■ Task description ■
When you reach the line with "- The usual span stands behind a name" in the records below, begin transcribing exactly and continue up to and including the line with "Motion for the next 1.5", leaving out every picture.

Items listed in a dataset
□ □ □ □ □

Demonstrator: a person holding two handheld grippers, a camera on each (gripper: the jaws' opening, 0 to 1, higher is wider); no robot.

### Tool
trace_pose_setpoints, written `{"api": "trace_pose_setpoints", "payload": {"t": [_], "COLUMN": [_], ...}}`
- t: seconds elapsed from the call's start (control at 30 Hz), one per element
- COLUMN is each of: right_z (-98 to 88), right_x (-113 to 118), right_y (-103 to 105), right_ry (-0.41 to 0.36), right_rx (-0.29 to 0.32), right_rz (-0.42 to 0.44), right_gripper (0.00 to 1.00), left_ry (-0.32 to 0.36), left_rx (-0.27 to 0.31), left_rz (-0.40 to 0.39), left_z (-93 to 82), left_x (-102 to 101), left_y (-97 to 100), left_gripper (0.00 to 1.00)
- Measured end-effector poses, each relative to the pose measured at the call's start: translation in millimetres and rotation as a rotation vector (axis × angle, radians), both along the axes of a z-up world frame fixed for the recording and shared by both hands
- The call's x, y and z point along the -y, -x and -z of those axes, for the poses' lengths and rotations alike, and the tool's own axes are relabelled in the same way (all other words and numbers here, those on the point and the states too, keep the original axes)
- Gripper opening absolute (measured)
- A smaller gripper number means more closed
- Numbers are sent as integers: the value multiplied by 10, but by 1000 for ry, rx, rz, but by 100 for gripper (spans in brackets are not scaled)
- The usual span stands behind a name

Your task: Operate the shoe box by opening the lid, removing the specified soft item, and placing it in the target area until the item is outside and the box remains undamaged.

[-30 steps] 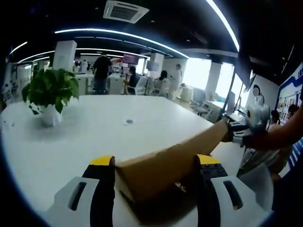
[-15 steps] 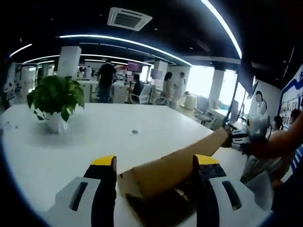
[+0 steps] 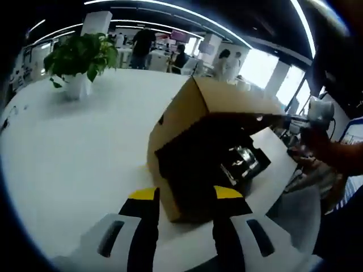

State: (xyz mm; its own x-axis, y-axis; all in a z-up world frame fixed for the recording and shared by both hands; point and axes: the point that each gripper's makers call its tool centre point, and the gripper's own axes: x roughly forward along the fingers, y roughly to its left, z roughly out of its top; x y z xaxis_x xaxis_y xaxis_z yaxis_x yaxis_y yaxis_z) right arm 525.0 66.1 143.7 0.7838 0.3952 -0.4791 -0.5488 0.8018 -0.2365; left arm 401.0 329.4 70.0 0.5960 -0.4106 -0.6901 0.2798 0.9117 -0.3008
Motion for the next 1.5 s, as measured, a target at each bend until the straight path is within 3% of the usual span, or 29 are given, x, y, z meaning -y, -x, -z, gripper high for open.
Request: {"api": "trace_pose_setpoints", "payload": {"t": [0.03, 0.1, 0.17, 0.37, 0.87, 1.5], "right_z": [-3, -4, -7, -10, -71, -179], "right_x": [-2, -1, 0, 1, -12, -97], "right_y": [2, 0, -4, -4, -141, -657], "right_ry": [1, 3, 2, 6, -8, -35], "right_rx": [0, -3, -5, -11, -36, -13], "right_rz": [-1, 1, 3, 2, 18, 35], "right_gripper": [0, 0, 0, 0, 0, 0], "left_ry": [-25, -12, 9, -56, -93, -110], "left_rx": [-21, -88, -89, -126, -135, -124], "left_rz": [-4, -4, -57, -60, -28, 5], "left_z": [56, 208, 227, 320, 332, 326], "left_x": [0, 35, 18, -84, -69, -64], "left_y": [-2, -11, -83, -90, -66, -61], "left_gripper": [32, 28, 22, 6, 5, 4]}}
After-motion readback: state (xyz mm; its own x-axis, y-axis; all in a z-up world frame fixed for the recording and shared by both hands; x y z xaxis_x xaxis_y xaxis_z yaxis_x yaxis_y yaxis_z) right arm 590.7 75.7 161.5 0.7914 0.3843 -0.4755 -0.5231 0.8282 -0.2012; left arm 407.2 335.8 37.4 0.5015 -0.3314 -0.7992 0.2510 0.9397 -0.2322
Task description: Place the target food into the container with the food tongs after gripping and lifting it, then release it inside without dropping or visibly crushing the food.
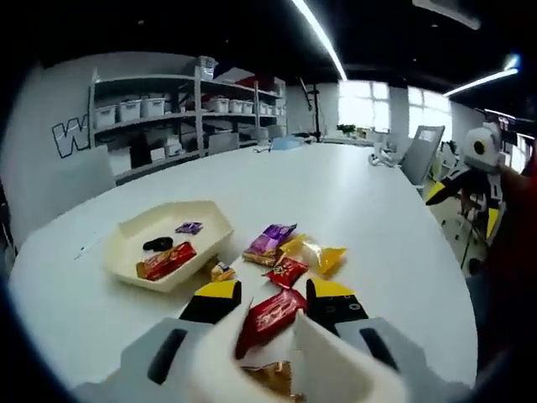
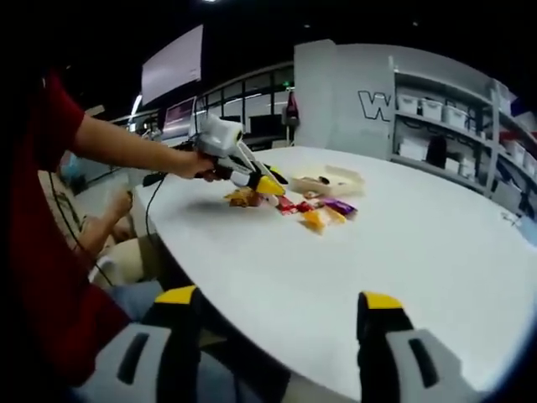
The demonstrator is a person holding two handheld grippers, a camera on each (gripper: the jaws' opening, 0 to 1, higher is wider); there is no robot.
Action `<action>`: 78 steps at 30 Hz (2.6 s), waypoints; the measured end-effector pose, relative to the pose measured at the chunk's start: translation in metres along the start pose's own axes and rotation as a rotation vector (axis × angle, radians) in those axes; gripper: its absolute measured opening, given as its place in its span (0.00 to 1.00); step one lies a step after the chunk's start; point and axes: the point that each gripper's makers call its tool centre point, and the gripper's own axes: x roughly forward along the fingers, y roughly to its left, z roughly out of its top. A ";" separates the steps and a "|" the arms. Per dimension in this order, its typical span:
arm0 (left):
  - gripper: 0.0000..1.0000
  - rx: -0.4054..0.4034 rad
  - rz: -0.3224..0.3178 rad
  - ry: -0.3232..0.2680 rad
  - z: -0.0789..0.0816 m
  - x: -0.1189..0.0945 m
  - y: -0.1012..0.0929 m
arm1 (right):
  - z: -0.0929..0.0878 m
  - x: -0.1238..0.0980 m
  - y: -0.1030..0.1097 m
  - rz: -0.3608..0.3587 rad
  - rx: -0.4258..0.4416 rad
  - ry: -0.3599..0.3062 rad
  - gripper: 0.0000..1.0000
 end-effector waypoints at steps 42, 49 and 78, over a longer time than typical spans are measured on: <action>0.28 -0.317 0.076 0.090 -0.009 0.003 0.032 | -0.004 0.002 0.001 -0.004 -0.003 0.024 0.73; 0.24 -0.263 0.022 0.153 -0.013 -0.003 0.019 | -0.003 0.002 0.003 0.001 -0.009 0.026 0.73; 0.27 -0.361 0.113 0.171 -0.009 -0.011 0.035 | -0.006 0.003 0.004 0.006 -0.020 0.036 0.71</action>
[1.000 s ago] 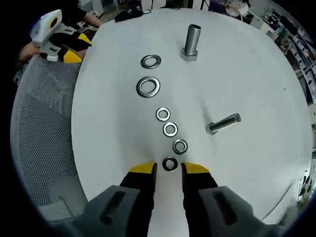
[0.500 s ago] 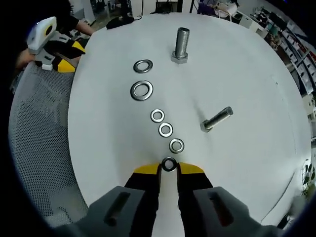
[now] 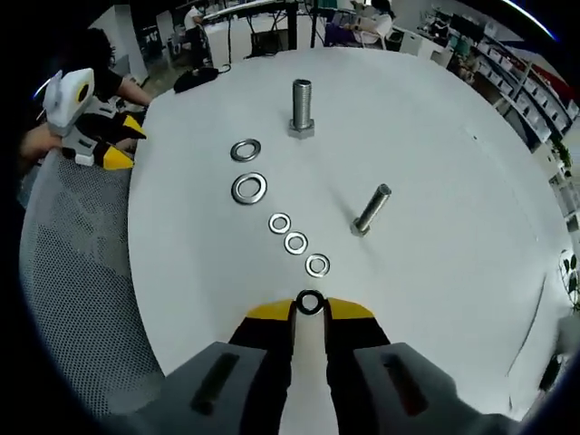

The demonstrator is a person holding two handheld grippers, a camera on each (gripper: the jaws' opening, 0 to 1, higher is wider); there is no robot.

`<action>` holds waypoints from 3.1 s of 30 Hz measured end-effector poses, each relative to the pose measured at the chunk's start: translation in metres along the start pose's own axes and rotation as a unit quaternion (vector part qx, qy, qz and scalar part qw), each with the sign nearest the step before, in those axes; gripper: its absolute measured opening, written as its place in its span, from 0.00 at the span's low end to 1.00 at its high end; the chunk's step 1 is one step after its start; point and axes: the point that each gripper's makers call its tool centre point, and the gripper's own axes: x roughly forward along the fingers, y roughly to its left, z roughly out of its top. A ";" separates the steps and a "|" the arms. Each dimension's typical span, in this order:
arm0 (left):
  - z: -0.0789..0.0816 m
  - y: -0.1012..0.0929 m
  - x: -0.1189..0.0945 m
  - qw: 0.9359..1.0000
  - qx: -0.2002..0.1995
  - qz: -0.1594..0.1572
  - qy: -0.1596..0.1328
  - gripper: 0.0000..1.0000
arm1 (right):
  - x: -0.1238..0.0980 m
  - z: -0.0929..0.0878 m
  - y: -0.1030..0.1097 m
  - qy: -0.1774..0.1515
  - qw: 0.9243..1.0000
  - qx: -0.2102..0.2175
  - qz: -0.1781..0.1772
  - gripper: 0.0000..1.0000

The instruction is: Place the washer onto the threaded stud by aligning its center hole with the stud, sliding it down to the base, and recovering from edge contact or off-axis alignment until the washer reaches the visible bottom stop.

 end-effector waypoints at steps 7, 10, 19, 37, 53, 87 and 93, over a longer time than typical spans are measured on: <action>0.001 -0.001 0.000 1.000 0.001 -0.004 -0.002 0.27 | -0.015 0.025 -0.005 -0.046 0.998 0.048 -0.002 0.14; 0.001 -0.001 0.000 1.000 0.001 -0.003 -0.003 0.27 | -0.019 0.035 -0.008 -0.052 0.998 0.032 -0.013 0.14; 0.001 -0.001 0.000 1.000 -0.001 -0.002 -0.003 0.27 | -0.024 0.057 -0.017 -0.057 0.998 -0.001 -0.028 0.14; -0.003 -0.002 0.000 1.000 -0.004 -0.007 0.006 0.27 | -0.013 0.074 -0.039 -0.034 0.999 -0.007 -0.033 0.14; -0.003 -0.003 0.000 1.000 -0.001 -0.009 0.007 0.27 | -0.004 0.073 -0.041 0.002 0.999 -0.035 -0.028 0.14; -0.003 -0.002 0.001 1.000 -0.001 -0.005 0.008 0.27 | 0.046 0.047 -0.040 0.076 0.995 -0.067 -0.006 0.14; -0.003 -0.002 0.001 1.000 -0.001 -0.005 0.007 0.27 | 0.043 0.050 -0.040 0.051 0.997 -0.059 -0.015 0.24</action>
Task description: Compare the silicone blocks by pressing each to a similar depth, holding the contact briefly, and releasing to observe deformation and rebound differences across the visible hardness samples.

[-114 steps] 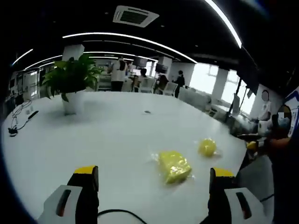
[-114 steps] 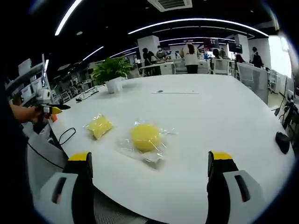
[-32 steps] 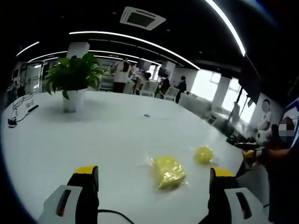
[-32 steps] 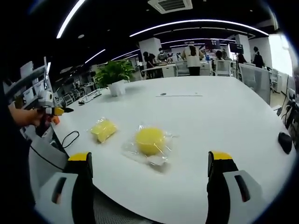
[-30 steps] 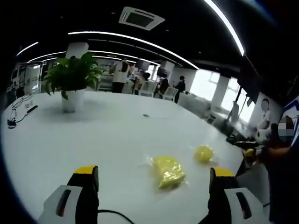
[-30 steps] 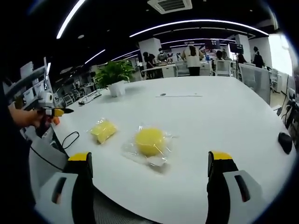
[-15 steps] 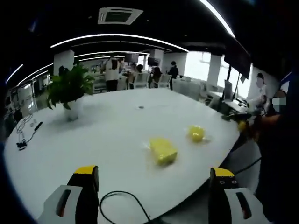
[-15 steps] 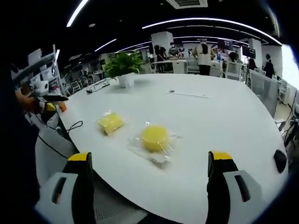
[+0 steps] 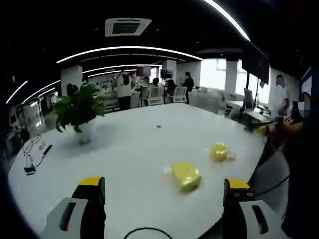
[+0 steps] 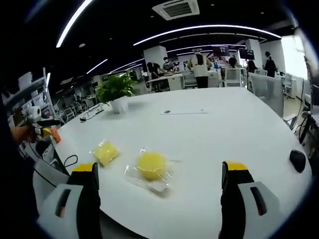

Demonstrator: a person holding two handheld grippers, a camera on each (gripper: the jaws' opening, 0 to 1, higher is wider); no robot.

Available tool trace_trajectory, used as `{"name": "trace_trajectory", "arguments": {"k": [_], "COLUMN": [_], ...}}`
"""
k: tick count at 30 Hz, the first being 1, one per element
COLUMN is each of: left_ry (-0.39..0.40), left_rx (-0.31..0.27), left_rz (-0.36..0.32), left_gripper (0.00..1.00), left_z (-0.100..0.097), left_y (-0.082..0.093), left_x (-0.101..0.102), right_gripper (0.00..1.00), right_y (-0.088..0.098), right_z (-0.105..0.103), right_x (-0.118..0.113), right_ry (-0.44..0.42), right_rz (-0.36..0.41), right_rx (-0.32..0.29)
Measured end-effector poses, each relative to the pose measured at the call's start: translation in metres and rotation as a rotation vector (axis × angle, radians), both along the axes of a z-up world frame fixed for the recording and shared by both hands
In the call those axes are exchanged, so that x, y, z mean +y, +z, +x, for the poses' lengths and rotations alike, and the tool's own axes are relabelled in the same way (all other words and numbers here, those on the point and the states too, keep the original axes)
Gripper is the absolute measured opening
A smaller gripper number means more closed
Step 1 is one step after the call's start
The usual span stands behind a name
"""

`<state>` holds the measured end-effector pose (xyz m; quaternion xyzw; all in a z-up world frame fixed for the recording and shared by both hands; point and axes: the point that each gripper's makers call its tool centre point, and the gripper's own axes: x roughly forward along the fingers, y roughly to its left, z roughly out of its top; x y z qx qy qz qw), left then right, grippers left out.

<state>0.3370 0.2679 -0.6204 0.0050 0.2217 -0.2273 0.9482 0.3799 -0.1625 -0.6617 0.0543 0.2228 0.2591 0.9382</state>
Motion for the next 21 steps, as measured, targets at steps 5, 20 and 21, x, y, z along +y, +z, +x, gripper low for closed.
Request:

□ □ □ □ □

■ Final answer ■
- The usual span stands behind a name

Your task: Operate the shoe box by opening the lid, removing the specified soft item, and placing it in the target area until the item is outside and the box remains undamaged.

[-30 steps] 
[-15 steps] 
[+0 steps] 

State: (xyz mm; its own x-axis, y-axis; all in a z-up world frame fixed for the recording and shared by both hands; point and axes: the point that each gripper's makers call its tool centre point, and the gripper's own axes: x roughly forward along the fingers, y roughly to its left, z roughly out of its top; x y z xaxis_x xaxis_y xaxis_z yaxis_x yaxis_y yaxis_z) right arm 525.0 66.1 143.7 0.7838 0.3952 -0.4791 -0.5488 0.8018 -0.2365; left arm 401.0 329.4 70.0 0.5960 -0.4106 -0.6901 0.2798 0.9117 -0.3008
Motion for the next 1.5 s, as measured, a target at each bend until the straight path is within 3% of the usual span, or 29 are given, x, y, z meaning -y, -x, -z, gripper high for open.

No other output is expected for this exercise.